Thursday, July 10, 2008

Peyote Ceremony……In the Mall!




In Mexico one of my main hopes was to be a part of an indigenous ceremony with one of the sacred plant teachers. But even with my contacts through the yaje community I could not make it happen. It’s just not that easy. Understandably, they are not that open to allowing just anyone into their sacred ceremonies, especially westerners.
Instead I found an article online that told of a Huichol tribe that would be performing a Peyote ceremony at the local mall. At first I thought this was just too weird and how could any true shaman want a part of this but as I read on it made perfect sense.
They had come down from the mountains, where many of them had always lived and never ventured from, to big city Puerto Vallarta, to educate the public about how important the sacred plant medicine, Peyote, is to their culture. They had risked so much in leaving their home. They were unfamiliar with our ways and laws and while they were there, their head shaman got arrested for swimming in the river. They were selling their art to help pay for his release and to pay for the cost of bringing the tribe there.

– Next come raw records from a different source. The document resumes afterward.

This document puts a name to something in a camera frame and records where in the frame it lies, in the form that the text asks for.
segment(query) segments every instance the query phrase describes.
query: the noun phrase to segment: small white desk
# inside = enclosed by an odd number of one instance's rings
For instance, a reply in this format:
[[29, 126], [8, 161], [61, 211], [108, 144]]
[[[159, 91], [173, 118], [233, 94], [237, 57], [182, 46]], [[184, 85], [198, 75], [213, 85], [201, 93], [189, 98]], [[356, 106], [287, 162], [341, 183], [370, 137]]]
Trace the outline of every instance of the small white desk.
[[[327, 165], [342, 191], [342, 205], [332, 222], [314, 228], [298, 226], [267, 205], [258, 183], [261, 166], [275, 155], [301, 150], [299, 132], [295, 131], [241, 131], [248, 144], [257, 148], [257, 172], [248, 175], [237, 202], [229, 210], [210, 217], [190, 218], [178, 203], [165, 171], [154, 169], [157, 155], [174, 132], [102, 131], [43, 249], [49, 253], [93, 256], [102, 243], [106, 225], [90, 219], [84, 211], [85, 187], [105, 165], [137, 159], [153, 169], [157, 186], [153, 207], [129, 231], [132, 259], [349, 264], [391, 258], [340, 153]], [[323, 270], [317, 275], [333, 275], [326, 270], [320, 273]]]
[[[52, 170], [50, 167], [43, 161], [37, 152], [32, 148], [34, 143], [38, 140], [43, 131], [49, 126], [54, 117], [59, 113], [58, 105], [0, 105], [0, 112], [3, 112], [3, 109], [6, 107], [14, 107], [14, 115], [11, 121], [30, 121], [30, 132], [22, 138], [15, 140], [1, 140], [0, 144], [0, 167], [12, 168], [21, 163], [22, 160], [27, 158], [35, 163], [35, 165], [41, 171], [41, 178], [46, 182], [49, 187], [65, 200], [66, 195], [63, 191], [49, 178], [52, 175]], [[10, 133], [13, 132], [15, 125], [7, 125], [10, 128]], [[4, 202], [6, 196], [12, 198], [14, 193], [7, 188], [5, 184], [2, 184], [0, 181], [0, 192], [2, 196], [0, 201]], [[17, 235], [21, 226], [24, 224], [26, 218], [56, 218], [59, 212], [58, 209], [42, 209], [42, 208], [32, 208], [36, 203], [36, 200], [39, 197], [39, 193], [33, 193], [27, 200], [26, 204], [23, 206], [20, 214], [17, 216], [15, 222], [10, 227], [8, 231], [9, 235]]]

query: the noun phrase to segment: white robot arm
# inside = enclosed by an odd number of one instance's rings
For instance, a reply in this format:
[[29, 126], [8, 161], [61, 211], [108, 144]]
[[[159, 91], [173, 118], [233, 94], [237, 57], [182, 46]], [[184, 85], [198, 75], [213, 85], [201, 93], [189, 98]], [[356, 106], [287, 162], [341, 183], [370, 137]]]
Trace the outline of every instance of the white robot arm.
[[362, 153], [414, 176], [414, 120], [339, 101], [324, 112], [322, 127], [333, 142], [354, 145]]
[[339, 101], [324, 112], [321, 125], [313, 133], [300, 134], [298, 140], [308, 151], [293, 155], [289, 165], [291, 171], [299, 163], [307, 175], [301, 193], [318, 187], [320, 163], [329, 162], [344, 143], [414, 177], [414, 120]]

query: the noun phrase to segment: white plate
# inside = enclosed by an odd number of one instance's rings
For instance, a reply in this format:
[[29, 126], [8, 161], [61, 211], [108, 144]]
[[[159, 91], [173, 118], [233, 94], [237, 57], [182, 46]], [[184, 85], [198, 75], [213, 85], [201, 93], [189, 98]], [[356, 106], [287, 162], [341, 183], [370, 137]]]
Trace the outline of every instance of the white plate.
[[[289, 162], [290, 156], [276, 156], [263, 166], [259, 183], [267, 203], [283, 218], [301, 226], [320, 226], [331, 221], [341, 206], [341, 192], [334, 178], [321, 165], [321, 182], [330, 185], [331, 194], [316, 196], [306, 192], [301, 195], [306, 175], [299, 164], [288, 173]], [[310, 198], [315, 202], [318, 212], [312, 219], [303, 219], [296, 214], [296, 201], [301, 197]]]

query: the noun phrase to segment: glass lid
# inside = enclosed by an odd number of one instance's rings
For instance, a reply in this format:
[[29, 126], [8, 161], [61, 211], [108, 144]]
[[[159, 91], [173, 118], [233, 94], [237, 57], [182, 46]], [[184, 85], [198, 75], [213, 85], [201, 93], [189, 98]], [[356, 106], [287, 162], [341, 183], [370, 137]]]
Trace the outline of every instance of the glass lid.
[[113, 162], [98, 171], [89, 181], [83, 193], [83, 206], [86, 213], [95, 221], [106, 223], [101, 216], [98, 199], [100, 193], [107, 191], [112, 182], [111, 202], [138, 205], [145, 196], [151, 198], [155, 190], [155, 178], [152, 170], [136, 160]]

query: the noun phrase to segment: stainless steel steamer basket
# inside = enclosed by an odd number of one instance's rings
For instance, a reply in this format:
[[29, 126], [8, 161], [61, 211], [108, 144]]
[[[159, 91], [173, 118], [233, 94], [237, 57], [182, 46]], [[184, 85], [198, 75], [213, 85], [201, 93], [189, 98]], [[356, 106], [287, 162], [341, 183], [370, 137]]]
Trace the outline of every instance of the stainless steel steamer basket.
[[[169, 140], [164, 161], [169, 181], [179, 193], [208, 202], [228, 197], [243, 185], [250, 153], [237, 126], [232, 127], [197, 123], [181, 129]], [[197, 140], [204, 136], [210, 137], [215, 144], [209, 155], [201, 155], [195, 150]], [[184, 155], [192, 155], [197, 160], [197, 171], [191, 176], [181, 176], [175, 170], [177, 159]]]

The Huichols use peyote as medicine for healing and connecting with spirit. It has been used by them in a sacred way for eons and they are legally the only ones allowed to possess the plant. They are truly brilliant artisans and much of their artwork is designed from the elaborate visions they receive from working with peyote.
Ever since peyote was discovered by outsiders, as a psychotropic plant, it has been harvested in mass, from the land in Mexico for recreational use and has become much harder for the Huichols to obtain. And with so much land ownership, it is very hard for them to even get to the land that it grows on due to property lines and fences that exist today.
So I went to the mall to learn more about these beautiful people and their sacred traditions and also to see how a peyote ceremony in the mall would play out. It was very fascinating. I fell in love with the art and jewelry and bought a ton of it from them.
The whole tribe was there and they sang and danced the traditional songs around the medicine men as their head shaman prayed to the medicine and then cut up and ate the peyote. I could’nt believe I was watching this, right by a McDonald’s, but it was clear to me that this really was not a show but for our education.
I believe that even more than for our education, they were there for the healing of us. Bringing their work through the peyote medicine to give us the healing that we need to be able to respect and connect with nature, spirit, peyote and all of the sacred plant teachers again in a way that we have forgotten.
Photo description: My cousin snapped one picture of the head shaman holding a baby and from the look in his eyes the medicine was at work.